COVID-19 and the home office balancing cyber security and productivity

Summary

• Stricter IT security standards for staff working from home can have a negative impact on productivity.
• The main reasons staff cite for not being able to work efficiently from home are lack of access to important data and restrictions on using a home printer to print work documents.
• Companies need to invest in better know-how, resources, capacity and staff training and awareness raising tools.

The 2020 Deloitte survey on the impact of COVID-19 revealed the greater risk of cyber crime faced by employees working from their home office in last spring’s lengthy lockdown. Inadequate technological infrastructure and insufficient cyber and data security were the main reasons identified. Since the start of the COVID-19 pandemic, employees have noticed an increase in fraudulent emails, phishing attempts and spam in their corporate email accounts. Many companies have responded by closing gaps in security, remedying shortcomings in their IT infrastructure, and adapting their IT security measures and rules to the new threats. However, one of the consequences of bringing IT security standards for those working at home into line with those for the physical workplace has been to make staff less productive. The latest Deloitte survey (February 2021), which surveyed 2,000 working-age people on cyber security when working from home or remotely, explores these issues.

IT security measures hamper efficiency

The overwhelming majority of respondents (81%) report that they are still able to work efficiently from home, but the remaining 19% believe that (new) IT security measures and rules are hampering their productivity. That figure is twice as high as in the 2020 survey (see Chart 1).

Companies can counter this trend by regularly reviewing, testing and enhancing their IT infrastructure and security measures. Simplifying and standardising rules and guidance could also help. Meanwhile, more targeted training may help improve productivity.
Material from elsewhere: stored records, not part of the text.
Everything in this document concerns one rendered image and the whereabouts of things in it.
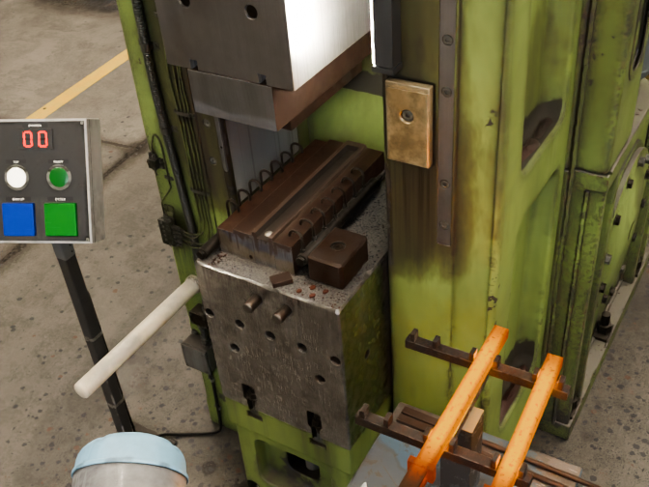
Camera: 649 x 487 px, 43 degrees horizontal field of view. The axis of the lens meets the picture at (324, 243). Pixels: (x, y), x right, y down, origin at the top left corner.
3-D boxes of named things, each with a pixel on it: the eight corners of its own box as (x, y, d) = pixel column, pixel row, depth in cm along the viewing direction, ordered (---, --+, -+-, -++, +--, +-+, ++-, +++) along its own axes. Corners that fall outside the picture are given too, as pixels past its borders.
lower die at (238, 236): (295, 274, 179) (291, 243, 174) (220, 250, 188) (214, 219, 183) (384, 178, 207) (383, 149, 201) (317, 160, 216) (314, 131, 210)
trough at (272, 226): (272, 243, 177) (271, 238, 176) (252, 237, 179) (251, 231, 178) (366, 149, 204) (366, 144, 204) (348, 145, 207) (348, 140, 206)
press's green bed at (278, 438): (358, 559, 225) (350, 449, 196) (247, 503, 241) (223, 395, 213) (443, 418, 261) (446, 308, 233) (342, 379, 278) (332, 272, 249)
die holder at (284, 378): (350, 451, 196) (338, 312, 169) (221, 395, 213) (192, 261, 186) (448, 308, 233) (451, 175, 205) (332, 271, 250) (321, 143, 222)
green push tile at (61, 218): (77, 236, 185) (74, 202, 185) (45, 236, 186) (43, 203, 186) (80, 235, 187) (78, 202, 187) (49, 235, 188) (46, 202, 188)
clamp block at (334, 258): (343, 291, 174) (341, 267, 170) (308, 279, 177) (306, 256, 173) (370, 259, 182) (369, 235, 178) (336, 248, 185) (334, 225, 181)
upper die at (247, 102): (277, 132, 157) (271, 87, 152) (194, 111, 166) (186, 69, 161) (380, 44, 185) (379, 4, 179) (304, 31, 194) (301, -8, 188)
Respondents are more likely than last year to cite two particular reasons for being unable to work efficiently from home: “I have no access to important data” (32% of respondents) and “I am not allowed to use my own printer to print work documents” (24%) (see Chart 2). By contrast, fewer respondents than last year report a poor VPN connection (22%) and limitations on videoconferencing tools (18%) as the main reasons for being unable to work efficiently.
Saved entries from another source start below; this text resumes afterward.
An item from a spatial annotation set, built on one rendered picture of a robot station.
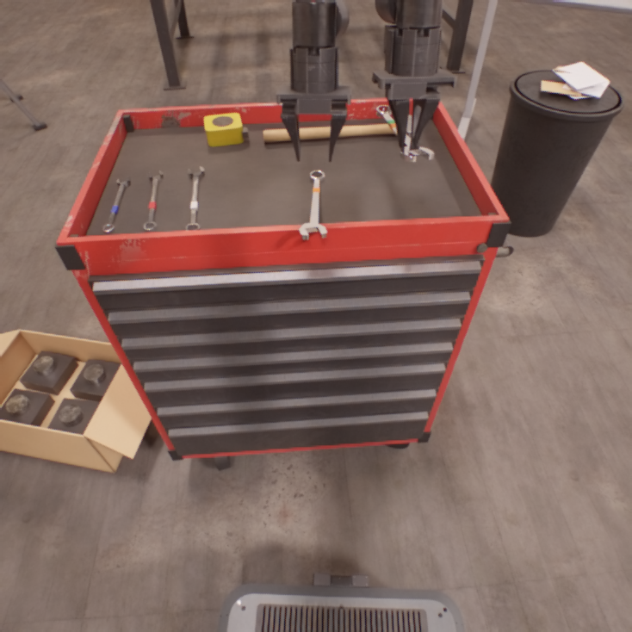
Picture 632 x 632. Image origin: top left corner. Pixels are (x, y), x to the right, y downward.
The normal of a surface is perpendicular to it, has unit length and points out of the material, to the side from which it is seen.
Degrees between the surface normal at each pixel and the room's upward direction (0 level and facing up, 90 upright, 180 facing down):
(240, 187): 0
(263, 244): 90
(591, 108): 0
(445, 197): 0
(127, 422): 42
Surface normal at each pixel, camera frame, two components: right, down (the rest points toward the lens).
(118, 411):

Since the start of the pandemic, companies have prioritised investment in these two areas as part of efforts to boost digital working. However, they need to focus more on safe, secure and non-intrusive IT security measures for employees accessing corporate data and solve the problem of restrictions on the use of home printers.

Better training on working safely and efficiently in the home office

Alongside IT security arrangements and rules, however, employees themselves are a further reason why working in the home office may be less efficient: many lack the skills to make professional use of new technologies and tools in the work context. Two-fifths of all respondents (42%) report that their employer has never provided security training or awareness raising measures on working securely from home (see Chart 3).

The switch to remote working during the lockdown was intended to ensure that employees were able to continue to work and collaborate. However, companies probably attached a higher priority to the rapid introduction of new technologies than to comprehensive security training.

Many companies therefore have some catching up to do and need to invest in know-how, resources, capacity, and tools for staff training and awareness raising. Regular training should include the full range of issues related to cyber security, including malware, phishing, username and password management, data protection, encryption, home network security, network connectivity (VPN) and endpoint security – and employees’ knowledge needs to be kept up to date.

Employees also need to familiarise themselves regularly with rules and guidance on handling confidential data, including the penalties they may face for making improper use of data. As in the 2020 survey, a quarter of all respondents (24%) report being tempted to keep copies of valuable company data in case “the worst comes to the worst” – that is, they lose their job or the company becomes insolvent. Ongoing prevention, information and training are essential to minimising internal cyber risks of this kind and preventing the loss of valuable corporate data and intellectual property (IP).